EDITORIAL, The Kyiv Post
Kyiv, Ukraine, Thursday, June 19, 2003

Former Vice Prime Minister Leonid Kozachenko has been released from jail, although it is presumed that he will have to stand trial on a myriad of charges leveled by the Prosecutor General.

The evidence available thus far suggests that Kozachenko's crime has been taking the rhetoric that flows from the country's highest authorities seriously, and then trying to put those words into action.

Just a few months ago, Kozachenko was the darling of the administration. He traveled around the world, taking delegations of grain traders and farmers to sell Ukraine's second bumper grain crop to old customers and to new ones that had never before considered buying from Ukraine.

Then a combination of things happened that resulted in charges being brought against Kozachenko and an about-face in Ukraine's expansionist grain-trading policies.

First, a cold December brought a procession of record lows that withered what had been hardy fields of winter wheat. It was soon evident that the 2003-04 wheat crop would be drastically reduced. This, in and of itself, was no great problem since Ukraine's state reserves had substantial quantities of wheat that could be released to the market to make up for any shortfalls before the short but adequate new crop arrived in July and August 2003.

During his tenure as vice prime minister for the agricultural sector, Kozachenko, an English-speaking, internationally oriented agricultural entrepreneur, had not only overseen two bumper grain crops, he had made decisions that got surplus grain to international markets.
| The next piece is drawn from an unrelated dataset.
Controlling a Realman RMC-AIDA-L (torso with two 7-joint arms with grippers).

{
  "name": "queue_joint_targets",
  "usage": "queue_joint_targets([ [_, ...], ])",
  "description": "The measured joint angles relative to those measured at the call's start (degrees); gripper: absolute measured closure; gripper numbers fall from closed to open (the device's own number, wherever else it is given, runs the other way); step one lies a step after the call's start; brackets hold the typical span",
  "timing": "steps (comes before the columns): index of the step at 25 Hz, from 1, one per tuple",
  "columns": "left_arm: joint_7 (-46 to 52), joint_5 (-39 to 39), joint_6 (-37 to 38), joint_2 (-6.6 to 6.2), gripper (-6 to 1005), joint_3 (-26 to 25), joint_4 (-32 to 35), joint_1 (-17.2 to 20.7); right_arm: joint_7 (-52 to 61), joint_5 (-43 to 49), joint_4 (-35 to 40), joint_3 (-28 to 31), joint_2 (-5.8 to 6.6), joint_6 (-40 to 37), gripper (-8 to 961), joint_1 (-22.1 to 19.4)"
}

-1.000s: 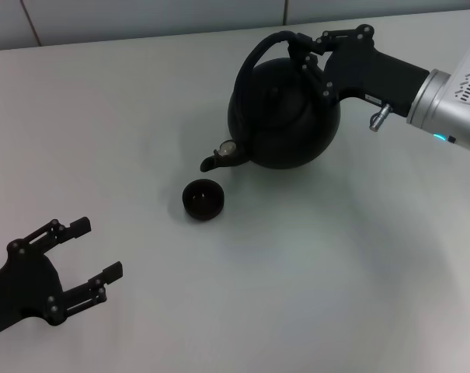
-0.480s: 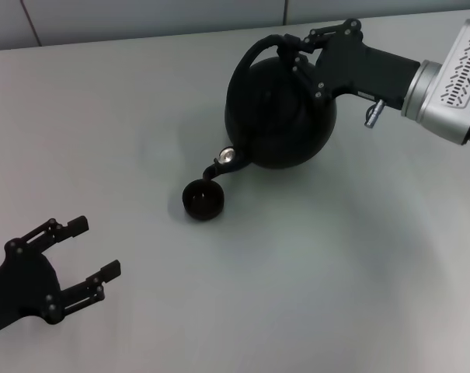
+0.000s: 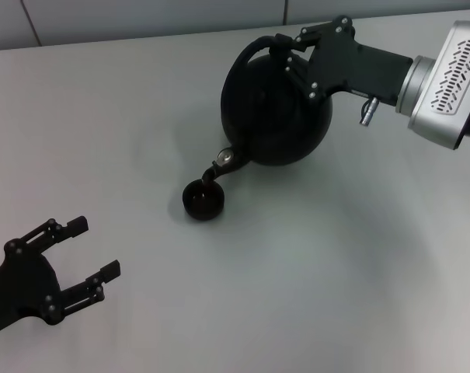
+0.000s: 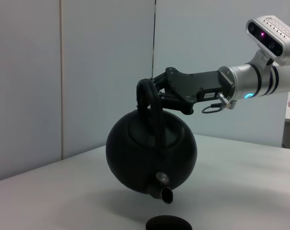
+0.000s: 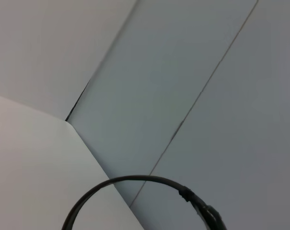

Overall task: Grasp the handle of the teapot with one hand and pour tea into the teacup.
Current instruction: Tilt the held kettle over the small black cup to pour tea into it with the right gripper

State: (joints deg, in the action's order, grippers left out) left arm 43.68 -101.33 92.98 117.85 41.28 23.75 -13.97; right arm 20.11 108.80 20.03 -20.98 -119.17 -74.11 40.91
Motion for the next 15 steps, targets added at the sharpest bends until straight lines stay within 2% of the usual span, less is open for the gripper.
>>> queue_joint_targets([
  [15,0.0,0.0,0.0,0.00,198,0.0,0.1,-0.1,-1.0,0.0,1.6,-2.1,-0.07,-0.2,832,0.4],
])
More importantly to the growing number of corporate and individual private farmers, Kozachenko made decisions that assured that more cash was delivered directly to the producers than at any time in Ukrainian history.

Farmers who have money of their own, independent of decisions by regional and district authorities, tend to think independently. That unnerved the political powers. In the past, the agricultural sector - and with it most of Ukraine's countryside - had been subjugated to local office-holders, and thus easily dragooned into its usual position as the most dependable part of the administrative resource.
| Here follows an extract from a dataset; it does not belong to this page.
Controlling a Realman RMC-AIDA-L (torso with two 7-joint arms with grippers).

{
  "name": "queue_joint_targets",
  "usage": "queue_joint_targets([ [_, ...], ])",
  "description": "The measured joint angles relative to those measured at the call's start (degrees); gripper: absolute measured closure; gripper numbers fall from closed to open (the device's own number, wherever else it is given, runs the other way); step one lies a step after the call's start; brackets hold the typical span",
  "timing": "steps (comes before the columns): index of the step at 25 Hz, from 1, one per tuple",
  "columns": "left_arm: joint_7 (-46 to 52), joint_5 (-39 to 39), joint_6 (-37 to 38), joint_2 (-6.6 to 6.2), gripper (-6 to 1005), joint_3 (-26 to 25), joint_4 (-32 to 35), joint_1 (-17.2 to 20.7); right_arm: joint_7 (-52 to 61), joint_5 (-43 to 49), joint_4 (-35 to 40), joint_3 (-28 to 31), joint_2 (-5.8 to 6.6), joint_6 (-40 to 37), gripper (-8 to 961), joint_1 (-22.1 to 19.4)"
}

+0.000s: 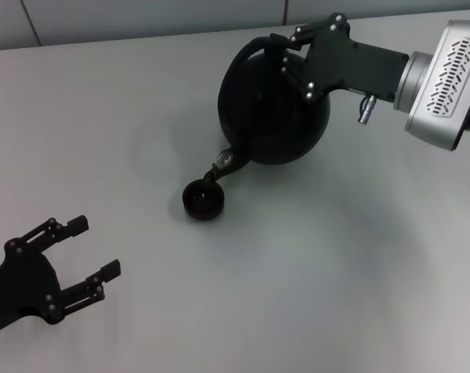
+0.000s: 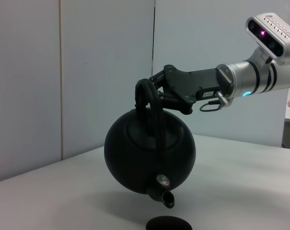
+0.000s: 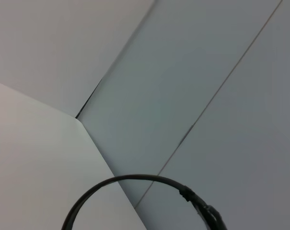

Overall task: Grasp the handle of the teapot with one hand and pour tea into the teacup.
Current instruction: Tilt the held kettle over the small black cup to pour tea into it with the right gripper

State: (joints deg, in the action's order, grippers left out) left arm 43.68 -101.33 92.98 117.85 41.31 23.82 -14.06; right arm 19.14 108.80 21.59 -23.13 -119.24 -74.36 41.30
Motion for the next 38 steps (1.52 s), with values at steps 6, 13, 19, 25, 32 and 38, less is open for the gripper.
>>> queue_joint_targets([
  [6,0.0,0.0,0.1,0.04,198,0.0,0.0,0.0,-0.4,0.0,0.4,-0.7,-0.09,0.1,830,0.2],
  [13,0.0,0.0,0.1,0.07,198,-0.1,-0.1,0.1,-2.4,0.0,0.4,-0.8,-0.18,0.0,827,0.7],
  [19,0.0,0.0,0.2,0.08,198,-0.2,-0.1,0.1,-3.1,0.0,0.3,-1.6,-0.19,0.1,825,0.9],
  [25,0.0,0.0,0.4,0.09,198,-0.3,-0.2,0.1,-2.4,-0.1,0.3,-1.6,-0.19,0.1,822,1.0],
  [32,0.1,0.1,0.6,0.09,198,-0.8,-0.3,0.1,5.8,-0.2,0.9,-1.6,-0.09,0.1,819,0.7],
  [38,0.1,0.1,0.8,0.08,198,-0.8,-0.2,0.1,19.6,-0.2,3.1,-1.6,0.15,0.2,817,-1.1],
])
There is a broad consensus in the agricultural sector that this is what brought the wrath of high political forces on Kozachenko as plans were put in place for the upcoming presidential election. An agrarian sector that thought for itself was an unacceptable outcome, and the man who made it possible would have to pay the price.

There is, however, an even more sinister side to this matter. Others in the power structure, seeing the grain trade so successful and profitable, determined that the most hated element in the old ag structure, Khlib Ukrainy, should be used as a force to put the sector firmly back under state control.
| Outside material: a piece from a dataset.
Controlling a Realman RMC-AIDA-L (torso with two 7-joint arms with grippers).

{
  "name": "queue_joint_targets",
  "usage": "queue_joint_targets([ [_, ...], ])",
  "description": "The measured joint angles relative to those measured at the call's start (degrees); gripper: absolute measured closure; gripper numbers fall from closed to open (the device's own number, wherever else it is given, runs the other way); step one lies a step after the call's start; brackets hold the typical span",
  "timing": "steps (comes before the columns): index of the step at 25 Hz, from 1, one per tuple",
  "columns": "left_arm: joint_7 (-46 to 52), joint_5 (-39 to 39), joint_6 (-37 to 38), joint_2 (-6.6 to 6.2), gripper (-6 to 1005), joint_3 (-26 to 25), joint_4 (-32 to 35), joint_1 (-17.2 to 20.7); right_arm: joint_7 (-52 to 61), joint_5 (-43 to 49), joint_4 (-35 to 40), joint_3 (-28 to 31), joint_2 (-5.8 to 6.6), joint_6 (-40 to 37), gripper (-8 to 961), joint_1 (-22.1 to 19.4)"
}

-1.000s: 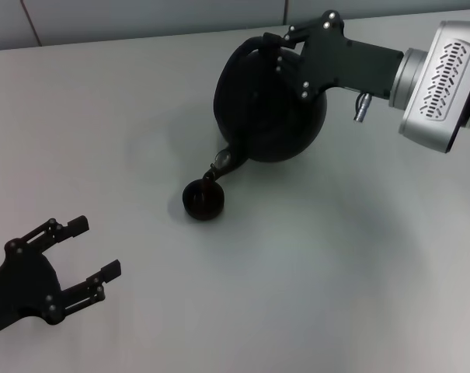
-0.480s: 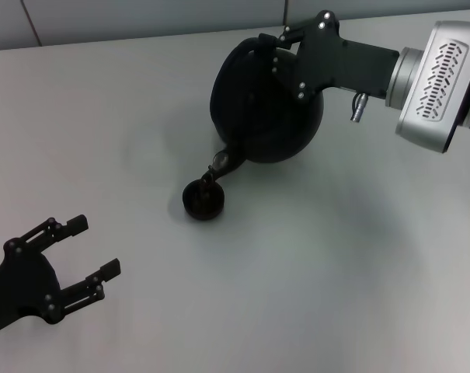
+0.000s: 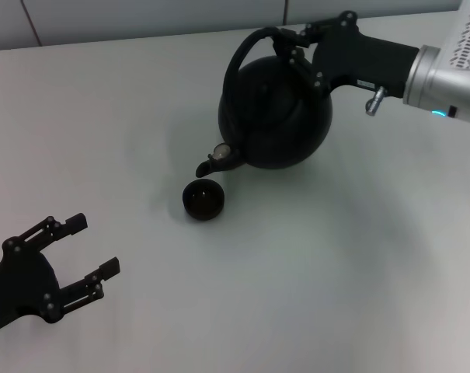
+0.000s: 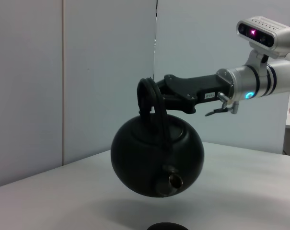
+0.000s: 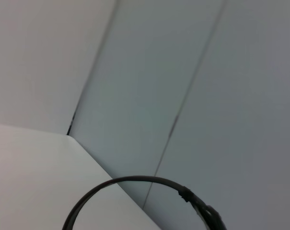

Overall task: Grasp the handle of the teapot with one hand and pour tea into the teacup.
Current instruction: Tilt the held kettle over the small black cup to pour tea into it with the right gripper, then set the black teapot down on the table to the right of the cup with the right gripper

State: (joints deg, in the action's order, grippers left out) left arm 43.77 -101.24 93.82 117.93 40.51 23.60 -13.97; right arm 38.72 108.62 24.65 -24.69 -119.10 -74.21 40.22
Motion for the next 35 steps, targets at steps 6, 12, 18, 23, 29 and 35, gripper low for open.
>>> queue_joint_targets([
  [6,0.0,0.0,0.2,0.00,198,0.0,0.1,0.0,7.0,0.0,0.1,0.5,0.04,0.0,814,-1.7],
  [12,0.0,0.0,0.3,0.00,198,0.0,0.2,0.0,12.9,-2.8,-0.8,1.5,0.11,0.2,812,-4.1],
  [18,0.0,0.0,0.5,0.00,198,0.0,0.2,-0.2,13.4,-5.4,-0.9,1.3,0.11,-0.1,810,-6.0],
  [23,0.0,0.0,0.6,0.00,198,0.0,0.2,-0.2,13.0,-6.3,-0.9,1.5,0.00,-0.1,808,-7.2],
  [29,-0.3,0.0,0.6,0.00,198,0.0,0.1,-0.2,11.0,-11.5,-0.6,1.7,0.09,0.8,805,-9.7],
  [35,-0.2,0.0,0.6,0.00,198,0.0,0.2,-0.4,10.4,-11.9,-0.6,1.3,0.16,0.9,803,-10.0],
])
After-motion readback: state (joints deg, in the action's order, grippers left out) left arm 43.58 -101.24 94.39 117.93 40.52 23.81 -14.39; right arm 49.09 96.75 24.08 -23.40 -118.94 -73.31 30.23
Kozachenko is now engaged in the laborious task of examining the numerous volumes of material that prosecutors have amassed against him. Independent legal sources familiar with the case say that the volumes of so-called evidence appear to contain nothing to support criminal charges. The accused says that all he wants is for the trial to get underway - in public, with the press free to cover it fully.

If there is any justice in Ukraine, Leonid Kozachenko will remain free and will, after his acquittal, be able to begin rebuilding his life and business, rather than sweltering in the fetid, six-man cell in Podil where he was kept for so long.

As for those who engineered recent events in the agriculture sector, in particular the misguided prosecution of Kozachenko, one can only hope that their trial and judgment will come sooner rather than later.